Re: The Rise of Non-Deterministic Security

Information Security, Security Analytics

Anton Chuvakin wrote a great blog about the future of machine-learning in cyber-security. Alex Vaystikh wrote a great commentary on Anton’s post. I followed Alex’s lead and posted my comment to his comment in this blog…

I’d argue though that “confidence” is not a politically-correct from of “correctness”, pardon the pun. “Correct” is a binary term, and “70% correctness” is just a shorthand for getting 70% of the answers right, and 30% of them wrong, which implies an absolute knowledge of what’s right and wrong, non-existent in the world of big, sparse, ugly data. “Confidence”, on the other hand, is model-oriented, and represents a measure of trust the analyst can put in the result of the computation, based on the quality of data, goodness of fit, and reliability of the source.

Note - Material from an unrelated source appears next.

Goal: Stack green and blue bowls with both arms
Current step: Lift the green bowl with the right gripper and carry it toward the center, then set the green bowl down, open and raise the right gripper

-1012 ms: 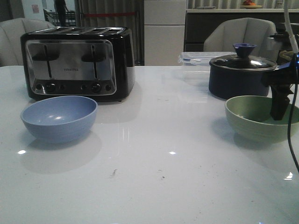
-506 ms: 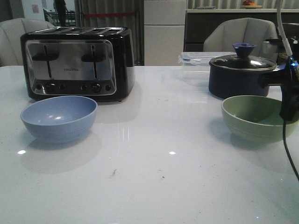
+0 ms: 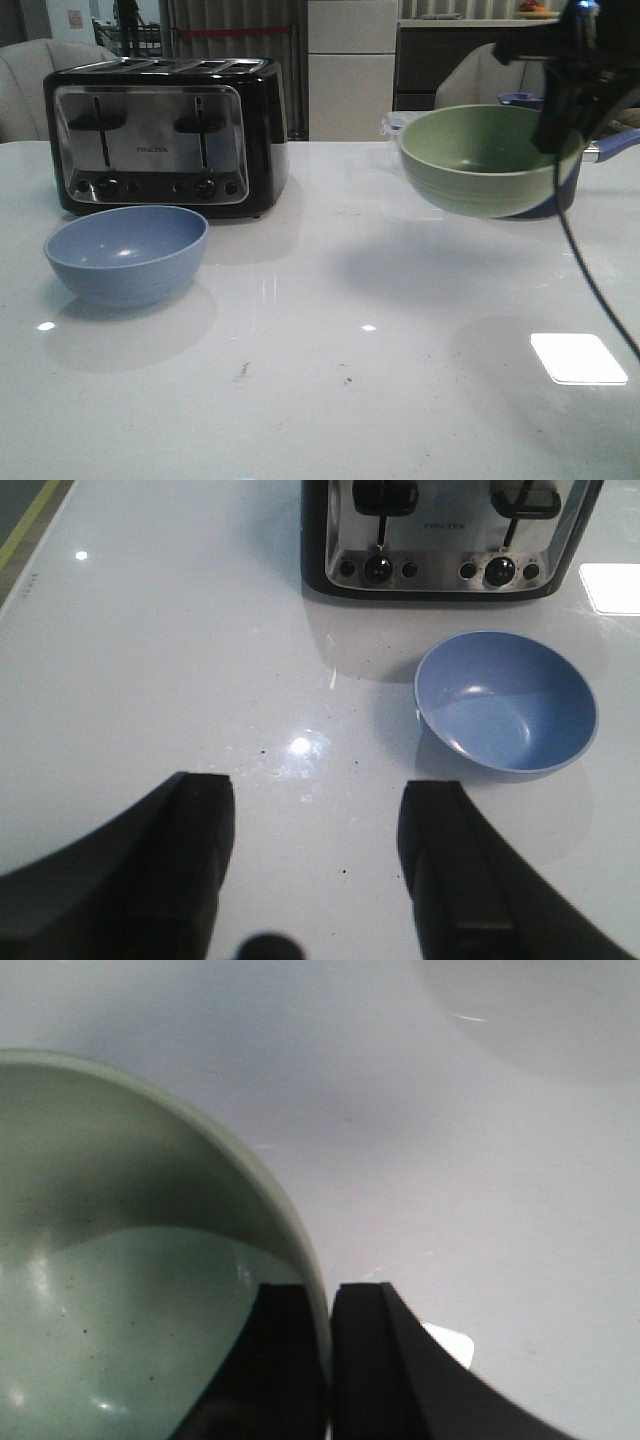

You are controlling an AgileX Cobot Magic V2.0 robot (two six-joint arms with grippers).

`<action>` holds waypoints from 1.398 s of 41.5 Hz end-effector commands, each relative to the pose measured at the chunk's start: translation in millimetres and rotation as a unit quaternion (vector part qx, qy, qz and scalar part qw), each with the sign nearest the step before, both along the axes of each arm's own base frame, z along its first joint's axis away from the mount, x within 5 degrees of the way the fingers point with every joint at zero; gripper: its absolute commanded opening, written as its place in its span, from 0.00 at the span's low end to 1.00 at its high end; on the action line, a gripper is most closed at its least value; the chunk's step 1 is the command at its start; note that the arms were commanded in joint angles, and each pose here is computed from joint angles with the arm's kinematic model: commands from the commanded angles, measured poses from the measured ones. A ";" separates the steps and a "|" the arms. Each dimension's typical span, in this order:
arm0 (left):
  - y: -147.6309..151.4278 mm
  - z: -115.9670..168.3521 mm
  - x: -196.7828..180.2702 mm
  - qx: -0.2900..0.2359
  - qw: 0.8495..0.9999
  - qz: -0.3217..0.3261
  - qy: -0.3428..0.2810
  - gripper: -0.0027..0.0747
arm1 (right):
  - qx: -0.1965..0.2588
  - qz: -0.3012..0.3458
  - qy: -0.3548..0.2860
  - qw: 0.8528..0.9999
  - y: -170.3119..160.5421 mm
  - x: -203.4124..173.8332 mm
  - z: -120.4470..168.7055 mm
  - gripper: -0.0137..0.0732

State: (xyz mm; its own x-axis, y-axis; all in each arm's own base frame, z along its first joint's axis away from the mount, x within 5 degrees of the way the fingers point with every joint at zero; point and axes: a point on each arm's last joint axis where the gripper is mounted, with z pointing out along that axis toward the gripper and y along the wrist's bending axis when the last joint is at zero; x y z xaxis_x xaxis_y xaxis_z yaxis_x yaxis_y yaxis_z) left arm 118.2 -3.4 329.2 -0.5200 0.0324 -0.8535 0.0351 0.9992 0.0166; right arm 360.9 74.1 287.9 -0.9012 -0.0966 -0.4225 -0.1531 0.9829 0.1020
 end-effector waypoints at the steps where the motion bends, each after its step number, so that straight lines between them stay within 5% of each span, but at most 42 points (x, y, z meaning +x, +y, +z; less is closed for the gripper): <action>1: -0.2 13.4 4.0 -0.002 0.999 0.000 -0.044 0.58 | 0.026 0.041 -0.052 0.997 30.4 -10.7 31.0 0.22; 11: -0.2 13.4 4.0 -0.002 0.999 0.000 -0.044 0.58 | 0.032 0.116 -0.032 0.992 93.0 -16.5 4.6 0.22; 24: -0.2 13.4 4.0 -0.002 0.999 0.000 -0.044 0.58 | 0.024 0.149 0.014 0.989 132.7 -9.1 -50.8 0.23; 35: -0.2 13.4 4.0 -0.002 0.999 0.000 -0.044 0.58 | 0.011 0.150 0.018 0.988 134.4 -2.9 -66.7 0.57; 40: -0.2 13.4 4.0 -0.002 0.999 0.000 -0.044 0.58 | 0.010 0.152 0.001 0.988 133.4 -2.7 -57.0 0.66; 58: -0.2 13.4 4.0 -0.002 0.999 0.000 -0.044 0.58 | 0.037 0.171 -0.175 0.969 86.3 -82.1 37.1 0.66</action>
State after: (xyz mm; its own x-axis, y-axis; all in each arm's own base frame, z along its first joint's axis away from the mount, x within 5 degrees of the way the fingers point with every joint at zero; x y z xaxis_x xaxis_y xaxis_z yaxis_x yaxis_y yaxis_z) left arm 118.2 -3.4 329.2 -0.5200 0.0324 -0.8535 0.0351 0.9992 0.0166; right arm 299.2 173.3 290.0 -0.7265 -0.3445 -0.5946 -0.4851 0.8699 0.0887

“Fast” is a function of confidence level desired, at least in the behavioral analytics field: higher confidence comes at a cost of speed, and in most practical applications is not worth it, considering typically poor quality of the data we deal with. Instead of sweating teraflops to improve confidence from 90% to 92%, I’d rather apply multi-dimensional validators, such as cross-domain correlation and peer group analysis, to amplify the signal and reduce false positives.

Which leaves us with “explainable”, and I cannot emphasize strong enough its importance. As I mentioned in my post on Machine Learning, Prescriptive Analytics is still in the distant future, and human analyst is going to be our ultimate customer for quite a while. Non-deterministic, non-supervised, and inexplainable algorithm is not going to gain much trust with the analyst, no matter how cool the algorithm is. Transparency, intuitiveness, and relevance to the analyst’s experience are the keys to successful product.